Designing your Media

Making a plan before you arrive will ensure you get the most out of your recording session time and your media will have the impact you intend. Creating videos is an effective way to deliver presentations to supplement lectures as well as reinforce and emphasizing concepts that are harder to explain. The UCreate Studio is a great facility for creating lectures for use in online and distance education or a for use in a flipped classroom. Like with any curriculum design, its best to have a plan and make sure the anticipated outcomes are clear before you start. Ask yourself, why is it important to present this material using video? How will I use this video along side my other course materials? How will I integrate active learning opportunities into and around this video recording? An Instructional Designer in Media Production can help you think through your media design and come up with a plan to help ensure your media serves the outcomes you intend.

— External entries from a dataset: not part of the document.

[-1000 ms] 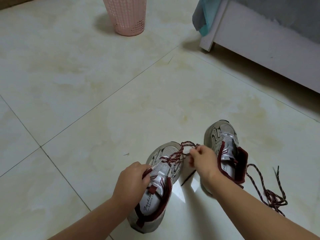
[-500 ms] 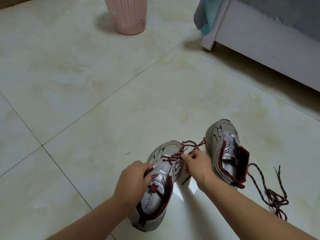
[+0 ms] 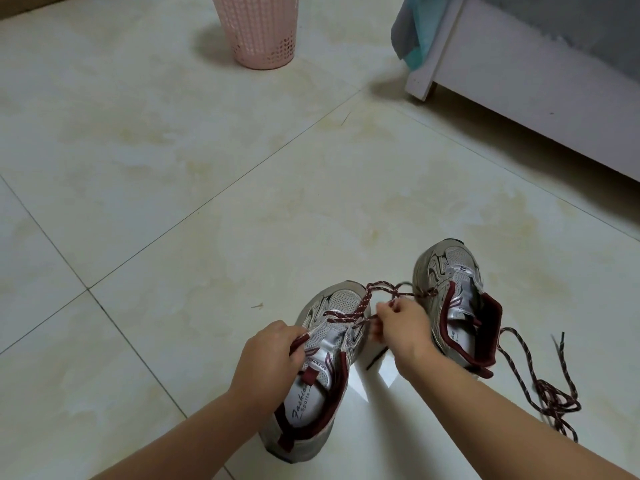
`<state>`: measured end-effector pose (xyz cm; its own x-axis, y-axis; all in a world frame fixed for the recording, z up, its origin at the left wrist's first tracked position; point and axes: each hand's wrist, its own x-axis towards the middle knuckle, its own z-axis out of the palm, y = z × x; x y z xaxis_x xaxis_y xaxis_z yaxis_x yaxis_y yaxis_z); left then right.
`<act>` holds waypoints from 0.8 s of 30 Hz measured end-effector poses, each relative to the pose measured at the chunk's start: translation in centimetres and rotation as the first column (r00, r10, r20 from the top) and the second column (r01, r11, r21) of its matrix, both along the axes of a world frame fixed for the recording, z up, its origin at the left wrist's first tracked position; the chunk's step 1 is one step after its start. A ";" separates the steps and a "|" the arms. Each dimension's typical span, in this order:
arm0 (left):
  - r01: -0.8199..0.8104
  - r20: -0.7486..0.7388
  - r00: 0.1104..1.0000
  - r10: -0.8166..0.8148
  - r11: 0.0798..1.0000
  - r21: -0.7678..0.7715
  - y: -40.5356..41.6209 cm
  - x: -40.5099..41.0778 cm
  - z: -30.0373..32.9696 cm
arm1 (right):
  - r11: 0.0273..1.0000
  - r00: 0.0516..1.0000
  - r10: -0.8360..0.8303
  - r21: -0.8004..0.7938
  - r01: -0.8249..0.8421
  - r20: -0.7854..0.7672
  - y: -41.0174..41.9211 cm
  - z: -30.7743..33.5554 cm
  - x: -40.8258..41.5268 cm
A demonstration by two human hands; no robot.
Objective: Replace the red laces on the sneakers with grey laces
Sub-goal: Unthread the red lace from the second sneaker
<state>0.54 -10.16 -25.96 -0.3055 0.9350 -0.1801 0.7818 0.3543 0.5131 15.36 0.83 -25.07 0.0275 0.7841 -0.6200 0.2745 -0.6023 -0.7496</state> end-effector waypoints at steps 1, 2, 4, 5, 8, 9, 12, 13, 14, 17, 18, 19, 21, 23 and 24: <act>-0.001 0.000 1.000 0.001 1.000 -0.002 0.0 0.0 0.0 | 0.998 0.998 -0.054 0.032 0.054 0.013 0.5 0.3 0.3; -0.002 0.002 1.000 0.002 1.000 -0.003 0.0 0.0 0.0 | 0.994 0.995 -0.093 0.066 0.091 0.020 0.8 0.5 0.5; -0.003 0.009 1.000 0.003 1.000 -0.005 0.0 0.0 -0.1 | 0.982 0.990 -0.138 0.131 0.136 0.006 1.2 0.7 0.7; -0.003 0.011 1.000 0.003 1.000 -0.006 0.0 0.0 0.0 | 0.976 0.988 -0.153 0.159 0.152 -0.001 1.3 0.7 0.7; 0.001 0.006 1.000 -0.001 1.000 -0.012 0.0 -0.1 0.0 | 0.939 0.972 -0.220 0.288 0.189 0.078 2.2 1.3 0.8; 0.003 0.002 1.000 -0.003 1.000 -0.012 0.0 -0.1 0.0 | 0.920 0.960 -0.257 0.330 0.210 0.106 2.8 1.5 1.0; 0.000 0.003 1.000 0.000 1.000 -0.012 0.0 -0.1 -0.1 | 0.924 0.950 -0.207 0.366 0.111 0.232 4.4 1.7 1.7; -0.001 0.005 1.000 0.001 1.000 -0.013 0.0 -0.1 -0.1 | 0.946 0.951 -0.089 0.325 -0.013 0.297 4.4 1.6 1.8; -0.002 0.006 1.000 0.002 1.000 -0.014 0.0 -0.1 -0.1 | 0.955 0.942 0.046 0.262 -0.140 0.334 4.1 1.4 1.7; -0.002 0.007 1.000 0.002 1.000 -0.016 0.1 0.0 -0.1 | 0.897 0.860 0.354 0.126 -0.424 0.368 2.1 0.6 1.0; 0.000 0.004 1.000 0.001 1.000 -0.018 0.1 0.0 0.0 | 0.847 0.806 0.423 0.134 -0.514 0.414 1.4 0.6 0.5; 0.002 0.001 1.000 -0.002 1.000 -0.020 0.1 0.0 0.0 | 0.783 0.744 0.485 0.150 -0.604 0.460 0.8 0.5 0.1; 0.007 -0.006 1.000 -0.007 1.000 -0.025 0.1 0.0 0.0 | 0.639 0.619 0.596 0.165 -0.751 0.511 0.1 0.6 -0.9; 0.009 -0.007 1.000 -0.009 0.999 -0.031 0.1 0.1 0.0 | 0.537 0.518 0.654 0.144 -0.831 0.551 -0.2 0.6 -1.8; 0.009 -0.003 1.000 -0.009 0.999 -0.033 0.1 0.0 0.0 | 0.517 0.491 0.657 0.132 -0.846 0.572 -0.1 0.6 -2.1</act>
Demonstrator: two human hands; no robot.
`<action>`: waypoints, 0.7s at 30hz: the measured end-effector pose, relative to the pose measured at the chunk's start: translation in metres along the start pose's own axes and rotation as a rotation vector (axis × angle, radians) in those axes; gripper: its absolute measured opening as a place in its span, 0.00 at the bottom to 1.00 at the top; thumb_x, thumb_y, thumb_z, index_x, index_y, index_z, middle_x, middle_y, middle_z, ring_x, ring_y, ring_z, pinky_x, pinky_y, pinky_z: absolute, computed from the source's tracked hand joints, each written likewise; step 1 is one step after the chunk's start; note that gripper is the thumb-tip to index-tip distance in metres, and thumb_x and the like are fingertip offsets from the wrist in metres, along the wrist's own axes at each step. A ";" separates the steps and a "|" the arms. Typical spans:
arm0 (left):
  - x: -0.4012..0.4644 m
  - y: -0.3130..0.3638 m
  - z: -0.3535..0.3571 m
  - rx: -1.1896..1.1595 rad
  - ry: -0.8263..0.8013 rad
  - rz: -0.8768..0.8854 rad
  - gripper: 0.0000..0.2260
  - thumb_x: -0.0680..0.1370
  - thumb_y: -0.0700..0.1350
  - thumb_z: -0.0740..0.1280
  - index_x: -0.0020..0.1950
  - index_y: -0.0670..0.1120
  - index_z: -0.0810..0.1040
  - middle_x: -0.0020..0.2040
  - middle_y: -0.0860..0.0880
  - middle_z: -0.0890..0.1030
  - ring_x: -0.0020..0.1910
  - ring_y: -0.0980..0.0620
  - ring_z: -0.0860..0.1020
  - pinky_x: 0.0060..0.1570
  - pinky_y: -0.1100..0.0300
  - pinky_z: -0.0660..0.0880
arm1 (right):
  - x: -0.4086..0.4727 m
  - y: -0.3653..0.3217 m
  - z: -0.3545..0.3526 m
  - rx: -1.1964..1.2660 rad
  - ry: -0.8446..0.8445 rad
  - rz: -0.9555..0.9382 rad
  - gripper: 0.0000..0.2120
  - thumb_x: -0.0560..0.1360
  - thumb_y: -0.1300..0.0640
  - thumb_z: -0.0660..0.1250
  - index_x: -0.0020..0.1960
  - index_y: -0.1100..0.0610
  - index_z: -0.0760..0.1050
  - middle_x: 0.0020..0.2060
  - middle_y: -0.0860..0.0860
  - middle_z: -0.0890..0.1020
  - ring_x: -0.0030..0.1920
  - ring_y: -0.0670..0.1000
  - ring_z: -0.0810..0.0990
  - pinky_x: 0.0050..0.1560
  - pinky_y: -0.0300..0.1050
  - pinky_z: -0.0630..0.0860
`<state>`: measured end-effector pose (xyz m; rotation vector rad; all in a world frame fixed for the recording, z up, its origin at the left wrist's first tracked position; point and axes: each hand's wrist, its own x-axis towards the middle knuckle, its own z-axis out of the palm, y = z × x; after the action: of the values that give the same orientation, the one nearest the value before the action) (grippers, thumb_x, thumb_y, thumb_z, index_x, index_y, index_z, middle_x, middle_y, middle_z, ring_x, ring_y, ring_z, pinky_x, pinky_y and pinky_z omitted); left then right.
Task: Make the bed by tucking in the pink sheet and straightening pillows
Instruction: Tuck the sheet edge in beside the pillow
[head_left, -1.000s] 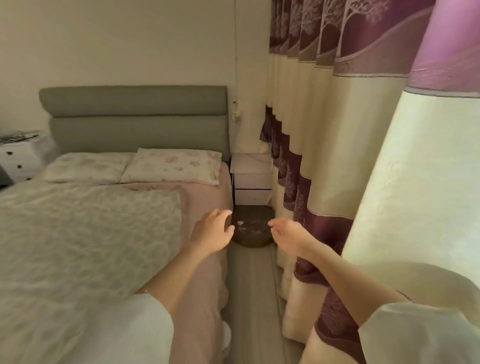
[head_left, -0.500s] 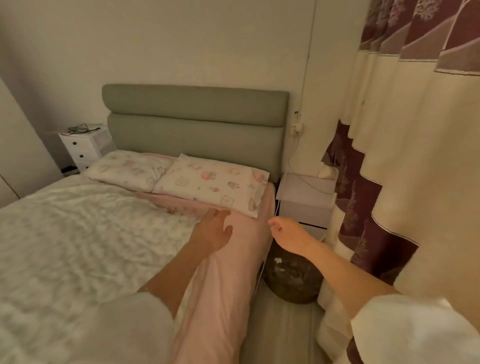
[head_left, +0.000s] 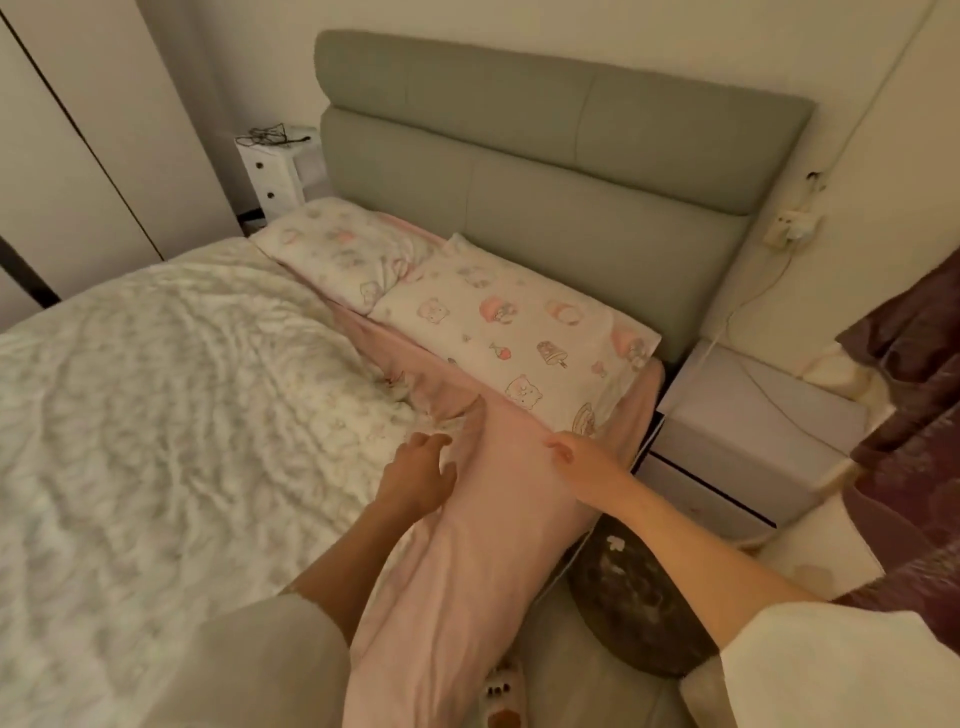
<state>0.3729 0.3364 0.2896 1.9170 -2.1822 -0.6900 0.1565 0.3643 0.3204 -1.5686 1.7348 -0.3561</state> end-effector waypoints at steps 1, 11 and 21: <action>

A little pre-production planning can save you a lot of time down the road. Preparing your presentations visual elements as well as giving yourself some talking points for each video can be helpful when it comes time for your session. Making use of the Media Production DIY Script Template can help you organize what you’re going to say and do in your recording.

“Chunking” Best Practices

You may already have a number of presentations and lectures prepared from your face-to-face class, but remember that without the ability to see your audience and without their ability to ask questions, or interact with you in real time you may want to consider “chunking” your presentations into more digestible pieces. A 30 minute lecture can feel a lot longer when students are watching a small screen and have no way to ask questions or show confusion with body language. The recommended length for most educational videos is 5-15 minutes in length. Often the shorter the better, which is why it’s a good idea to look at your presentations for logical places to start and stop a new concept or topic.

It’s recommended to try and create short concise videos that present a single concept at a time. These short segments can then be supplemented with some text, examples, learning activities, and opportunities for formative learning assessment such as review questions, reflection exercises, or check your knowledge quizzes. Canvas provides an excellent platform for mixing written text, embedded readings and interactive components with video and collaborative peer-to-peer discussion tools. Consider how these videos will be delivered along side these other elements of your overall course design.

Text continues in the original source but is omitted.